▶ To do: Repeat the listing below word for word, stopping after the line that contains "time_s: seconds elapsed".

######

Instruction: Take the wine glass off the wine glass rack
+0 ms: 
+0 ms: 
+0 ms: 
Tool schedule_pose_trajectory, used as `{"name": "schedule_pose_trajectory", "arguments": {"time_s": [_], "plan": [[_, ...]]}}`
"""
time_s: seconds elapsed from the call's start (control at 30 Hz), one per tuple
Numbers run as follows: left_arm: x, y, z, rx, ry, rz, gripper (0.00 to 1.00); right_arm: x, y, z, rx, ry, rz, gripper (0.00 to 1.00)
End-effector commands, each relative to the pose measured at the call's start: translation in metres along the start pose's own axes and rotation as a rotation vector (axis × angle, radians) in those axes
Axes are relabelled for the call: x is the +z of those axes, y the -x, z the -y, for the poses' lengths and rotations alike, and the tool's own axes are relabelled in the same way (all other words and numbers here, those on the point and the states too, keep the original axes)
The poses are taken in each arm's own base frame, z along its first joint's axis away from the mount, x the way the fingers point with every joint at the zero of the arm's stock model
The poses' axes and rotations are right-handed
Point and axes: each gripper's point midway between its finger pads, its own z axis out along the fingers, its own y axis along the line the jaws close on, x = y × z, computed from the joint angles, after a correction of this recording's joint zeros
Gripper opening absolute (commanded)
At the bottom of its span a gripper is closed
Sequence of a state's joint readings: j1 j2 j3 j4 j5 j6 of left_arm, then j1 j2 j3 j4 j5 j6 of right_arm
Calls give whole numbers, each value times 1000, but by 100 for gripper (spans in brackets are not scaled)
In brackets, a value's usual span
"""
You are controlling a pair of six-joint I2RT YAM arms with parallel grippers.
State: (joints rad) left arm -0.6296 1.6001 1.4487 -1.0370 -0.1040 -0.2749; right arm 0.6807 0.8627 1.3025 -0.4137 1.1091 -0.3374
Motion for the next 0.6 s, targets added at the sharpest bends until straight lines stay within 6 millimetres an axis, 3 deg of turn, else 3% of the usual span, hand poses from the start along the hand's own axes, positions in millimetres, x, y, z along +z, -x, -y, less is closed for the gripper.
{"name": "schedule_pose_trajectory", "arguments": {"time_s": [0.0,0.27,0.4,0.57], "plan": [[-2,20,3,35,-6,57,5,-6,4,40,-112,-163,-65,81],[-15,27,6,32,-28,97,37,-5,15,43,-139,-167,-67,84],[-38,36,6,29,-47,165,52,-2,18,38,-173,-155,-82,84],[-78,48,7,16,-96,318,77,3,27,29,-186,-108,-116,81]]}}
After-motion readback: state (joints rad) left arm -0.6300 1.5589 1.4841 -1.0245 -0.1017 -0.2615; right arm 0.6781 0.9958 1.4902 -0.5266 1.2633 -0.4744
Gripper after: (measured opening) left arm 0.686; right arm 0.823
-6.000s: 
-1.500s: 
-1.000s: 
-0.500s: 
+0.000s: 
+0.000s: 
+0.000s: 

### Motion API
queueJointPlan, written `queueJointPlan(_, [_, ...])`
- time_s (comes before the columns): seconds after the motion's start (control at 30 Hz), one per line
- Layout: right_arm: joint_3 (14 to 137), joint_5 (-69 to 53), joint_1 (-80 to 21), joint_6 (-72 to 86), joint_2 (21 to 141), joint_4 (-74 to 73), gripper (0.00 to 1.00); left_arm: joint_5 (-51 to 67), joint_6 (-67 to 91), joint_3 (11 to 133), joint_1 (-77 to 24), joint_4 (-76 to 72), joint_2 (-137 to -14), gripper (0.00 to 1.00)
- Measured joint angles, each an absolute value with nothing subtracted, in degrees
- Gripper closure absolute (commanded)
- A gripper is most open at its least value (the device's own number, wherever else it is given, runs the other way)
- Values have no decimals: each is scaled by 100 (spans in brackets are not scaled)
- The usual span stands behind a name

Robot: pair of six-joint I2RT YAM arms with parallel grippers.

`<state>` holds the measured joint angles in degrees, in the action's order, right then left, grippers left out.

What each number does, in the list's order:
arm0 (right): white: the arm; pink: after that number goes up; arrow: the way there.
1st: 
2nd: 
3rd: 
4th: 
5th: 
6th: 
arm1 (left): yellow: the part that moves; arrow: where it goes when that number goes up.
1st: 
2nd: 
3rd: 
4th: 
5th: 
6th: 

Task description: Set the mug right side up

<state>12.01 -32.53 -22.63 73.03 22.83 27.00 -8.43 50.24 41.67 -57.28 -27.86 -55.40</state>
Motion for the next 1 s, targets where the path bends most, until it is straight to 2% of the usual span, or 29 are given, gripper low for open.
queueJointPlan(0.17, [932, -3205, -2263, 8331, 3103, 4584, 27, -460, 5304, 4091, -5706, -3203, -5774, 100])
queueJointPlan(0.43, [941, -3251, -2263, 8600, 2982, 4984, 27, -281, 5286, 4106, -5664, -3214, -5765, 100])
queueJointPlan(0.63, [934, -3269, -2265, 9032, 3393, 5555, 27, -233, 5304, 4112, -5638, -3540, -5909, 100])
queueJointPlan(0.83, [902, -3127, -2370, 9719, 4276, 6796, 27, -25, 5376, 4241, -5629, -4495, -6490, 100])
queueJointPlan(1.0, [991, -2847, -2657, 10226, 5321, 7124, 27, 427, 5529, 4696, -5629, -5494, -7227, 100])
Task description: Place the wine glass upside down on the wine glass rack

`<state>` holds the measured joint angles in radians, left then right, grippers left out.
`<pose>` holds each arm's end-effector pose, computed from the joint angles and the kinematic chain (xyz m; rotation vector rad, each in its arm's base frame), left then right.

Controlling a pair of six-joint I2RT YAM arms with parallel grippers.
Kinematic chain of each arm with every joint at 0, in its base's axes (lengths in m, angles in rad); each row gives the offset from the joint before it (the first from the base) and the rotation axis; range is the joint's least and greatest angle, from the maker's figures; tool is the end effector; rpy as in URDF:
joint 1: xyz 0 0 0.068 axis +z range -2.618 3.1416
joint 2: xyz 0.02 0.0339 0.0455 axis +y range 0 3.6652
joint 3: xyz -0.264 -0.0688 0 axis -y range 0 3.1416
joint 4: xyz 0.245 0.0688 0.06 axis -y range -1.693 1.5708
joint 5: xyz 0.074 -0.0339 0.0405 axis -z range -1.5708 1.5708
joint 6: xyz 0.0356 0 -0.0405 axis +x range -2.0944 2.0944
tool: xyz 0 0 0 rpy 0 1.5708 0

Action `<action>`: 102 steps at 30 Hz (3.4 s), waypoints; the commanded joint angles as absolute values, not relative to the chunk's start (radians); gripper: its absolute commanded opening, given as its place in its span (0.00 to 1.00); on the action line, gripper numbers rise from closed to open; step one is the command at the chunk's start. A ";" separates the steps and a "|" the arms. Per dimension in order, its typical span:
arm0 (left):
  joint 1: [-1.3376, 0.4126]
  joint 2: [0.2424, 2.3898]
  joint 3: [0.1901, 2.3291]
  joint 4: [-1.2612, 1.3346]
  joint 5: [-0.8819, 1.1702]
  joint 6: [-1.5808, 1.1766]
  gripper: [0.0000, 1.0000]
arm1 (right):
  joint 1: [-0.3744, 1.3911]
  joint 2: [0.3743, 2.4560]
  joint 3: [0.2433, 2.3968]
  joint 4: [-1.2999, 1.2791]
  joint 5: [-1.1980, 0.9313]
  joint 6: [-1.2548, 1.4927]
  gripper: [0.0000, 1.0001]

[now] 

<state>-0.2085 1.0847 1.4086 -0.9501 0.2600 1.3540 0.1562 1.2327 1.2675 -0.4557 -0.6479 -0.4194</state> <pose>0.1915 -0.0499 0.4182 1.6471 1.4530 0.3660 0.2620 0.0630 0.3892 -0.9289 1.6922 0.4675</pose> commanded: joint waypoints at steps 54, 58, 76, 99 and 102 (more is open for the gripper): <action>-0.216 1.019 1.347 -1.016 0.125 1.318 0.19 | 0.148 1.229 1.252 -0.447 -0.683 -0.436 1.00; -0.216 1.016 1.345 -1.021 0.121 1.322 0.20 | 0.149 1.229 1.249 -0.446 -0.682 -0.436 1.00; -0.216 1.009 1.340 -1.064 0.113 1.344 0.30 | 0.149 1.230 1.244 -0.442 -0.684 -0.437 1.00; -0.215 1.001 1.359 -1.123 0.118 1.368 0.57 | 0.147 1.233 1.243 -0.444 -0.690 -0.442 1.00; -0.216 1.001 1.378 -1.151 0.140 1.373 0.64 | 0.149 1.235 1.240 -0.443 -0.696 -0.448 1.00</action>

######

▶ Task output:
Instruction: Take the wine glass off the wine glass rack
+0 ms: 
+0 ms: 
+0 ms: 
Tool schedule_pose_trajectory, used as `{"name": "schedule_pose_trajectory", "arguments": {"time_s": [_], "plan": [[_, ...]]}}`
"""
time_s: seconds elapsed from the call's start (control at 30 Hz), one per tuple

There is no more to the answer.